Decreto Conte: ok strumento per evitare credit crunch, ma occhio a rischio peggioramento rating Italia
Così Equita SIM commenta il nuovo decreto anti-coronavirus approvato ieri dal governo di Giuseppe Conte, del valore di 400 miliardi.
“Il Governo ha approvato ieri un decreto legge che garantisce fino a 200 miliardi di prestiti alle imprese, oltre ad ulteriori 200 miliardi di garanzie alle esportazioni: non disponendo ancora del testo definitivo del documento ma solo del comunicato stampa del possiamo limitarci ad un’analisi per macro punti. Giudichiamo comunque favorevolmente l’iniziativa del Governo che rappresenta uno strumento altamente incentivante per evitare il credit crunch al segmento corporate (soprattutto small e mid) che aumenta in maniera decisiva il risk appetite delle banche attraverso la riduzione del 90% – 70% degli assorbimenti patrimoniali.
Principali caratteristiche:
1 – l’entità della garanzia sui prestiti sarà del 90% per le imprese fino a 1,5 miliardi di fatturato e scenderà al 70% per quelle con fatturato maggiore di 5 miliardi;
2 – l’attivazione della garanzia preclude la distribuzione di dividendi nei 12 mesi successivi al suo ottenimento;
3 – prevista una procedura semplificata per l’ottenimento della garanzia per gli importi di minore dimensione (25 mila euro)”

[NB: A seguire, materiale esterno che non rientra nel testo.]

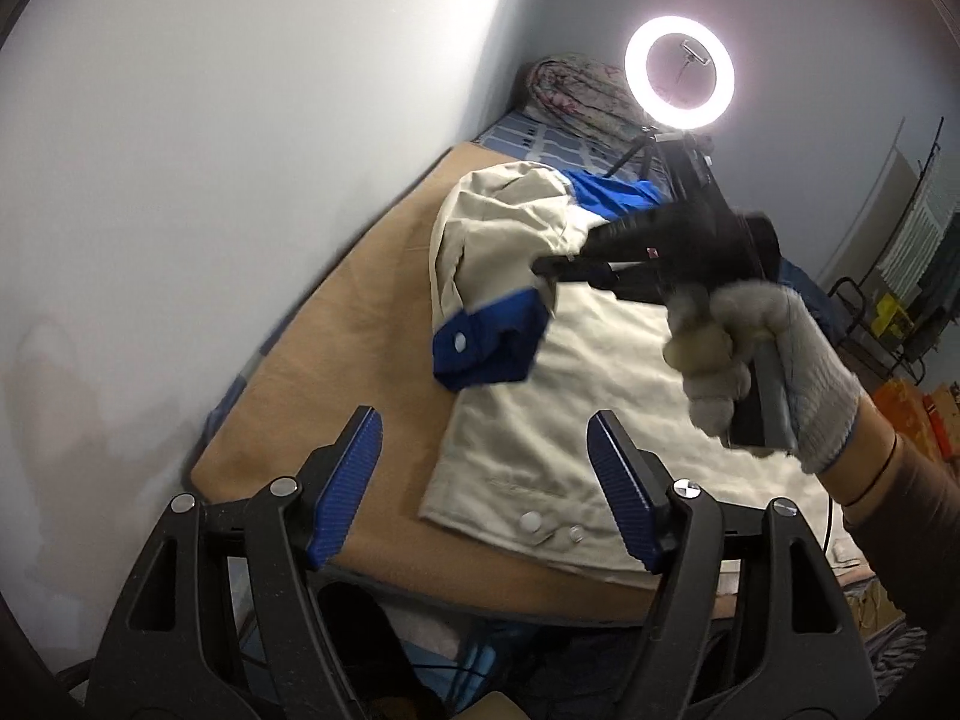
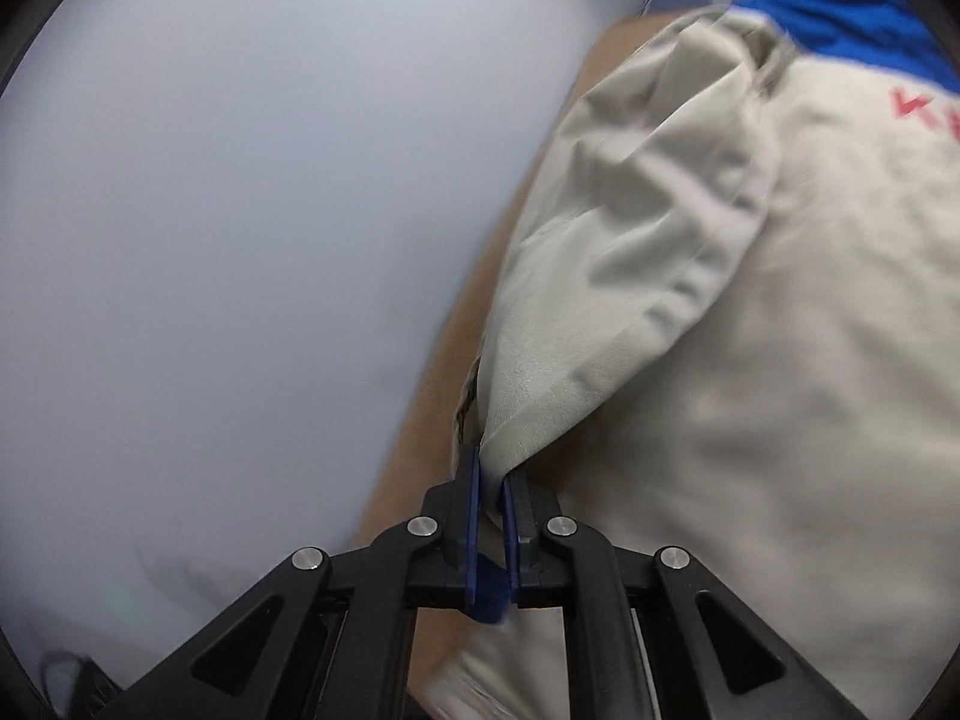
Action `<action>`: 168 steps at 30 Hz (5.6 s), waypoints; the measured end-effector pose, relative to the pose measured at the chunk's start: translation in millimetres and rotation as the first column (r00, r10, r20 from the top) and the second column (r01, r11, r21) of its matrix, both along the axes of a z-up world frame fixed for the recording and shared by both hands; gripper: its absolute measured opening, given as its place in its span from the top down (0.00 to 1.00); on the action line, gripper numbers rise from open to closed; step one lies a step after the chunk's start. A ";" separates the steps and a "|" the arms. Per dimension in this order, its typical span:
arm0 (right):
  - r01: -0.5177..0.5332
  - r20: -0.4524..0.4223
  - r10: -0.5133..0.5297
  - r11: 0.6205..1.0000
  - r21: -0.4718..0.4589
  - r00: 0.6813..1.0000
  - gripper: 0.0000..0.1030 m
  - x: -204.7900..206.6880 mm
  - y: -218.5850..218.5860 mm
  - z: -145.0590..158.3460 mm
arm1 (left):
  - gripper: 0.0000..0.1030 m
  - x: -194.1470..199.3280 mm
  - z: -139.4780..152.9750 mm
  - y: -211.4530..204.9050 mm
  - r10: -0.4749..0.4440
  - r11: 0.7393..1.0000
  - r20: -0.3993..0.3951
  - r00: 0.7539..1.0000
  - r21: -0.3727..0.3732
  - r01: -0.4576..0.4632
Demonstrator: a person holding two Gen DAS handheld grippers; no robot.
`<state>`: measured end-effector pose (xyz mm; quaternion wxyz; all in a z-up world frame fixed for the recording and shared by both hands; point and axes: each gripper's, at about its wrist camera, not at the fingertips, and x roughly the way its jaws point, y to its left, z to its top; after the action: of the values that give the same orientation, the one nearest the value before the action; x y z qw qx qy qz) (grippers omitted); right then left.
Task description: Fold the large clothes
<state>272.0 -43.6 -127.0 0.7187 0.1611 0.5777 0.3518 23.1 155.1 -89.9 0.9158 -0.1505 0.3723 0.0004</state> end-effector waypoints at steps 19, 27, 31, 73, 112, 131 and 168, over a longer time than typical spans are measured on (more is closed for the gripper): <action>0.028 -0.018 -0.029 0.996 -0.084 0.999 0.96 -24.0 -47.8 -70.7 | 0.43 187.7 -111.4 28.8 0.055 0.988 -0.407 0.912 -0.109 -0.108; 0.023 -0.003 -0.023 0.997 -0.074 1.000 0.92 -28.3 -59.4 -67.8 | 0.94 182.4 -81.3 28.4 0.078 0.984 -0.330 0.941 -0.126 -0.126; 0.070 0.060 -0.066 0.996 -0.059 0.996 0.91 -25.9 -77.2 -46.0 | 0.95 164.5 -44.4 28.7 0.086 0.994 -0.221 0.971 -0.049 -0.099; 0.089 0.195 -0.046 0.972 -0.216 0.980 1.00 87.7 33.9 52.0 | 0.97 103.1 22.7 -2.6 -0.128 0.989 0.001 0.992 0.079 0.127; 0.192 -0.023 -0.197 0.970 -0.149 0.980 0.98 -46.6 -150.2 -79.0 | 0.96 113.4 -96.3 -20.7 -0.210 0.954 -0.329 0.921 -0.275 0.120; 0.046 0.313 0.073 0.933 -0.357 0.947 0.71 35.7 -66.6 23.4 | 0.96 91.1 -76.4 -19.0 -0.167 0.984 -0.283 0.945 -0.114 0.140; 0.065 0.355 0.254 0.726 -0.685 0.900 1.00 252.5 80.7 -56.8 | 0.97 86.4 -87.8 13.2 -0.163 0.977 -0.334 0.929 -0.183 0.106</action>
<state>524.4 37.2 -183.8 0.8155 -0.2248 0.5025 0.1786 109.5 168.3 -177.8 0.8185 -0.1960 0.5360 -0.0662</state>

“E’ ragionevole ipotizzare – prosegue Equita SIM – che la garanzia avrà un costo in funzione della dimensione e della durata del finanziamento garantito (che sembrerebbe non poter superare 6 anni): nelle bozze circolate ieri era riportato un costo annuo da 50 a 200bps, che rende secondo noi renderebbe non conveniente il suo utilizzo da parte di molte large large corporate. L’entità dell’intervento (200 miliardi) copre il 15% dello stock di impieghi alle imprese – che potrebbe quindi essere per gran parte rifinanziato – e vale il c50% della nuova produzione di prestiti. La copertura dell’iniziativa, cioè l’entità massima delle perdite, sarebbe di 30 miliardi, che equivale a ipotizzare – in base ai nostri calcoli – la possibilità di assorbire un NPE ratio di 11% (22bn flussi) ie un default rate >5% per due anni, livello pari al picco del 2008. E’ evidente che qualora il costo fosse in carico del bilancio pubblico e non (in tutto o in parte) condiviso con quello comunitario c’è il rischio che si crei un circolo vizioso: il probabile peggioramento del merito creditizio del debito sovrano avrebbe impatti negativi sulle valutazioni dei titoli di Stato detenuti dalle banche (400 miliardi, di cui 150 miliardi le quotate) e quindi sui ratio di vigilanza (sensitivity di -25bps per ogni 100bps di allargamento dello spread sovrano). Il beneficio derivante dal trasferimento del rischio dei crediti corporate allo Stato verrebbe quindi almeno parzialmente eroso”.